Problem:
In the entries below, which lines run from the one containing "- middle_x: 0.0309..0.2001" to the one containing "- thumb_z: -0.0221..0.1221"? Copy exactly those lines, ends included, and no others.

Data shown:

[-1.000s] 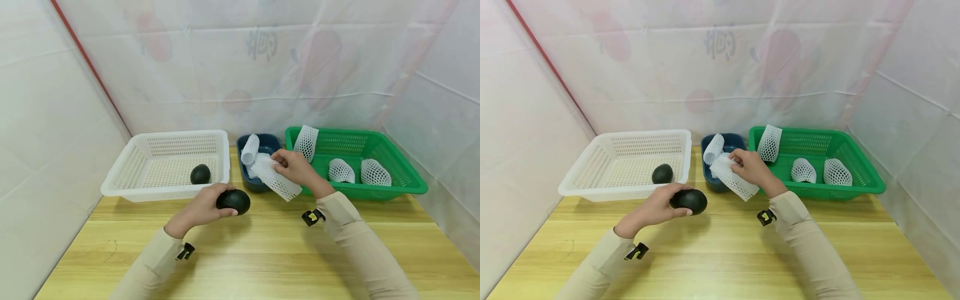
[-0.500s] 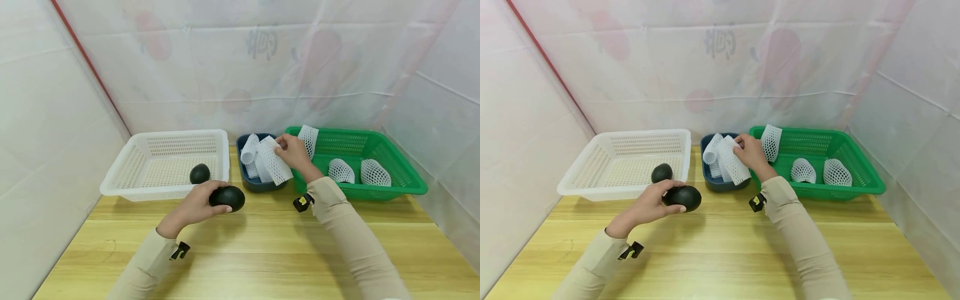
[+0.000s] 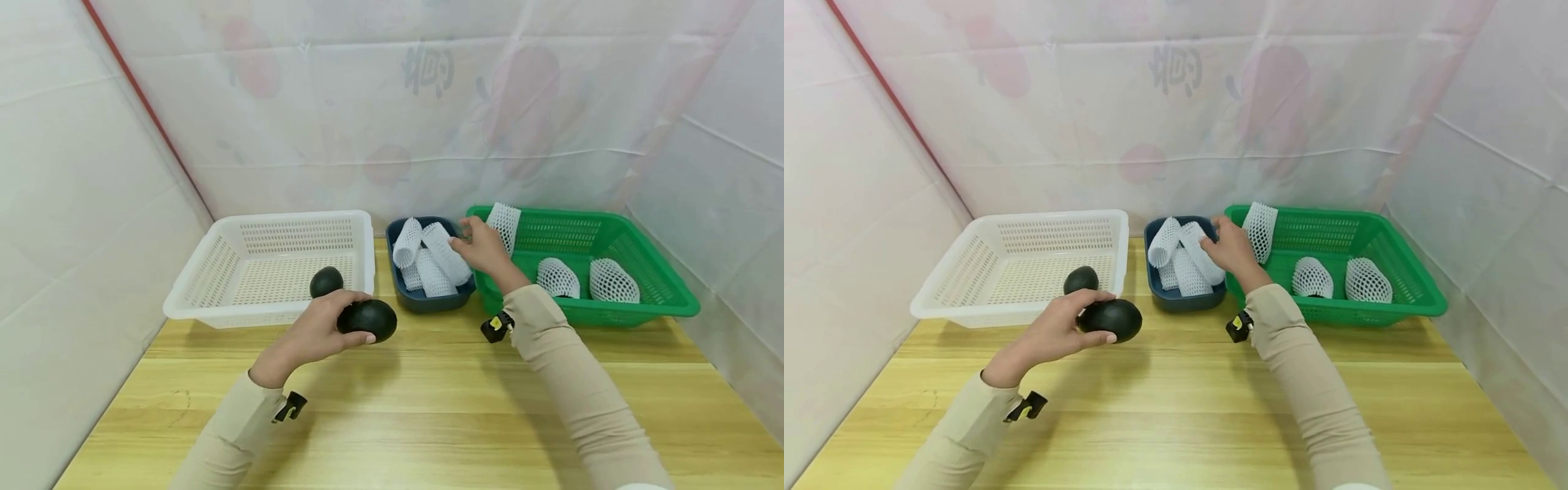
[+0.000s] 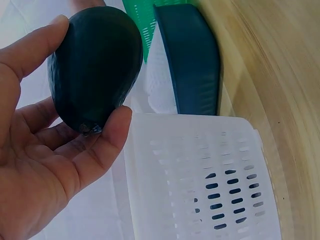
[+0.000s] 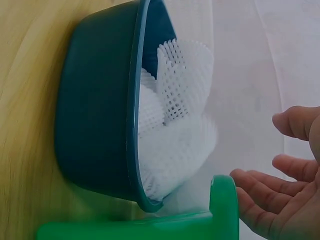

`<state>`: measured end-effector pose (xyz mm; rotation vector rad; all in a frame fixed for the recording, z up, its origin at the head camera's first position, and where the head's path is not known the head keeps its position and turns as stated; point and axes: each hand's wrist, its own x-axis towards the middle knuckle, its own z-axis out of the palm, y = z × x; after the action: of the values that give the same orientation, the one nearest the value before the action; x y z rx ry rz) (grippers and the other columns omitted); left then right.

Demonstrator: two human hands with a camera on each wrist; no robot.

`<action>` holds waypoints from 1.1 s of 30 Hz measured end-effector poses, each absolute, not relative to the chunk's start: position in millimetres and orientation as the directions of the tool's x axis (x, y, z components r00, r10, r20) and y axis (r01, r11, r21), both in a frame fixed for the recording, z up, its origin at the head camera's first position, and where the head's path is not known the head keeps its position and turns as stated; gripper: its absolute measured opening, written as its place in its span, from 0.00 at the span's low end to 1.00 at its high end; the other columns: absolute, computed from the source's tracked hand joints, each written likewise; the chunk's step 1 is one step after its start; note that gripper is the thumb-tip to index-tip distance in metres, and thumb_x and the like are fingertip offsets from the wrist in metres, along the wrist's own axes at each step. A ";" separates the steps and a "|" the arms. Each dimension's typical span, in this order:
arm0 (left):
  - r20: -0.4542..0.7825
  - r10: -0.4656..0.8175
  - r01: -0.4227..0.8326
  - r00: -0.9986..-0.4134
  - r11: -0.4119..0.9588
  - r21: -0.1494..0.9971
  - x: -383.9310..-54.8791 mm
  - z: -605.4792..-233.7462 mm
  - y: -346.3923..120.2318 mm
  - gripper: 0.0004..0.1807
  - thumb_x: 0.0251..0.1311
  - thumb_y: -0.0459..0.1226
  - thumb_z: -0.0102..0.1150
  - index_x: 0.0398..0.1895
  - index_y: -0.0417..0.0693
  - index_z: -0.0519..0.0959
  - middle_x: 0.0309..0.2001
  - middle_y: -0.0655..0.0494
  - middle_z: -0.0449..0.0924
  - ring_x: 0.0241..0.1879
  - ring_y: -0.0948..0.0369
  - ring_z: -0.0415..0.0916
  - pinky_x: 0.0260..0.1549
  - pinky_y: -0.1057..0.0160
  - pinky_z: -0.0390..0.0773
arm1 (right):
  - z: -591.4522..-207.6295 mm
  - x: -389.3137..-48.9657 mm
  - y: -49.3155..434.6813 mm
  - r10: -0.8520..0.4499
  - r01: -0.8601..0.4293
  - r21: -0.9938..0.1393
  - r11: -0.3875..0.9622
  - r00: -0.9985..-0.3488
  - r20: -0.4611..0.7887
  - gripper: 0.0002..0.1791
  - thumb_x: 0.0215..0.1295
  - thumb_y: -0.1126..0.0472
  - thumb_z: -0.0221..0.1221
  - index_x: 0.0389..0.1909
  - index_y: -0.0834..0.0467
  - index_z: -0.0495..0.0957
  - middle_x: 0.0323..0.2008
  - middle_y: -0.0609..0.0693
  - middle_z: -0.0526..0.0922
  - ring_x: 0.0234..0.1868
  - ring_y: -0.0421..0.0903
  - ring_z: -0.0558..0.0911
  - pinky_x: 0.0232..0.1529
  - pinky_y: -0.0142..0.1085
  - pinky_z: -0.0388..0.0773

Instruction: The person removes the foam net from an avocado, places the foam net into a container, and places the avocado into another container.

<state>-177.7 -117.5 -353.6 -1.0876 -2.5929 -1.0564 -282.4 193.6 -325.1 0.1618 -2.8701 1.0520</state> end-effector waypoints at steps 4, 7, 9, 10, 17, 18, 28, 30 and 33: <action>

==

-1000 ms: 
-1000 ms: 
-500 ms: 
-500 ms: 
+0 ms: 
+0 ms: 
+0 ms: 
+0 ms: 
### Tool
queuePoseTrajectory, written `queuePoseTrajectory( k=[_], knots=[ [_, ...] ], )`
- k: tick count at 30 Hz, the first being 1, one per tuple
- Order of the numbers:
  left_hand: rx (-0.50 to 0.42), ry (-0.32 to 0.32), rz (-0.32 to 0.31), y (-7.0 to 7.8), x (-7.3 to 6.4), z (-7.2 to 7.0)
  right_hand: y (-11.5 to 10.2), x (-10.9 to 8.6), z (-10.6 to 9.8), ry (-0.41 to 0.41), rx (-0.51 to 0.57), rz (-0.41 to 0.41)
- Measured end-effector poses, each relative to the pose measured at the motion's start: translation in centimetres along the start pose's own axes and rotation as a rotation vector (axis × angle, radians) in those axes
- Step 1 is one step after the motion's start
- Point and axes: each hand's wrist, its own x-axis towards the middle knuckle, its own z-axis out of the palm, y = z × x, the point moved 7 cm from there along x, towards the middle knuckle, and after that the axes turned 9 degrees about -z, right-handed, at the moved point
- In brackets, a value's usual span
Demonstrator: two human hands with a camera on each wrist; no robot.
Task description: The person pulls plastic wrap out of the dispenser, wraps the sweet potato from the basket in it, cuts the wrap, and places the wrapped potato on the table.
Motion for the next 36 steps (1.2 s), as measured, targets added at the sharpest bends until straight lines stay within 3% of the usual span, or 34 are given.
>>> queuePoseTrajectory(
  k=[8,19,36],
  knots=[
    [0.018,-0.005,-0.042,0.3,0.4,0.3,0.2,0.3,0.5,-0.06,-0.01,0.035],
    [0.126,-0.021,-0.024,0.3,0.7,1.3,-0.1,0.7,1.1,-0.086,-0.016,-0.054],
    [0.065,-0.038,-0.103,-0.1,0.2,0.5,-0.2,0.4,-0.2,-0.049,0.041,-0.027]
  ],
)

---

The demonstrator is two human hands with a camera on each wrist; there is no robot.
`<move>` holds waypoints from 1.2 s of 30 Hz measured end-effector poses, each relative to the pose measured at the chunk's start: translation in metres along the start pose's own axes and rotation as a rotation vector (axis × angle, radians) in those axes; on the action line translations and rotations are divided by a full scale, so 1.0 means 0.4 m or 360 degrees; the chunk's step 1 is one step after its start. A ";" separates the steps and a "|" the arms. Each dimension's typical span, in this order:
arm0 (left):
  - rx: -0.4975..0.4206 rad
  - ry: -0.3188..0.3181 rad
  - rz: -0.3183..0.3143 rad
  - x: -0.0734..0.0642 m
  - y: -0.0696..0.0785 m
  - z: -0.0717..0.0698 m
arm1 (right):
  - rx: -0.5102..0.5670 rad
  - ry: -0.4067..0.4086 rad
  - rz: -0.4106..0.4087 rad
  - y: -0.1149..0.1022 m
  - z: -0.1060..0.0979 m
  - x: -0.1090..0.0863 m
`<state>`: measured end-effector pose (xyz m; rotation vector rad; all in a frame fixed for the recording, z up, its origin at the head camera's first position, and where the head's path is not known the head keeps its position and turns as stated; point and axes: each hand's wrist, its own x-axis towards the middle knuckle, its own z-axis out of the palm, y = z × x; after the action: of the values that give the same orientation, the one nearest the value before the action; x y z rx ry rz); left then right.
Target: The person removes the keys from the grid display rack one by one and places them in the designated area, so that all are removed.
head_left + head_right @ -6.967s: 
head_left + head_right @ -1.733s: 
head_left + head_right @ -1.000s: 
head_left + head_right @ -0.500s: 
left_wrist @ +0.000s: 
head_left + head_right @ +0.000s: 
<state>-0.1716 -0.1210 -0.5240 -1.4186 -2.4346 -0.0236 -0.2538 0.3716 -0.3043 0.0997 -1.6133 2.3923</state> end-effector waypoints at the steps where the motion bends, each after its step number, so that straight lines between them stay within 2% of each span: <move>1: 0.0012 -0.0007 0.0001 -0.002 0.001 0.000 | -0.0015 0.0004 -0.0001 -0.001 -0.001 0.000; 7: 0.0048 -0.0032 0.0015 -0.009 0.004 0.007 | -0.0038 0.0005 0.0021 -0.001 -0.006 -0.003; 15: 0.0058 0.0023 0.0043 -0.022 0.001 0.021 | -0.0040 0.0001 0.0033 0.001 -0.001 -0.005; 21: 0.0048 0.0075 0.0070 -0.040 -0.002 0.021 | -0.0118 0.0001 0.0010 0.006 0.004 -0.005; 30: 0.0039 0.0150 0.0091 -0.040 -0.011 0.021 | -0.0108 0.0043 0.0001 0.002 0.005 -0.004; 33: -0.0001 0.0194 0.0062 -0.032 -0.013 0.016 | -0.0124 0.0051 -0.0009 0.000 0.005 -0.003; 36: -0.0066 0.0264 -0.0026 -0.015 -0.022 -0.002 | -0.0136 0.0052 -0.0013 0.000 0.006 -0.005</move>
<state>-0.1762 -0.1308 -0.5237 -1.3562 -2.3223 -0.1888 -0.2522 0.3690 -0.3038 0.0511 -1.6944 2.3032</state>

Written solution:
  - middle_x: 0.0309..0.2001
  - middle_y: -0.0655..0.0494
  - middle_z: -0.0449..0.0924
  - ring_x: 0.0241..0.1879
  - ring_y: -0.0948..0.0369
  - ring_z: -0.0415..0.0916
  - pinky_x: 0.0260..0.1549
  - pinky_y: -0.1057..0.0160
  - pinky_z: -0.0390..0.0773
arm1 (right):
  - z: -591.4522..-207.6295 mm
  - x: -389.3137..-48.9657 mm
  - y: -49.3155..434.6813 mm
  - r10: -0.8520..0.4499
  - r01: -0.8601..0.4293
  - r21: -0.9938..0.1393
  - r11: -0.3875..0.9622
  - r00: -0.9985..-0.3488
  - r20: -0.4611..0.7887
  - gripper: 0.0002..0.1791
  - thumb_x: 0.0215..0.1295
  - thumb_y: -0.1126..0.0472
  - thumb_z: -0.0221..0.1221

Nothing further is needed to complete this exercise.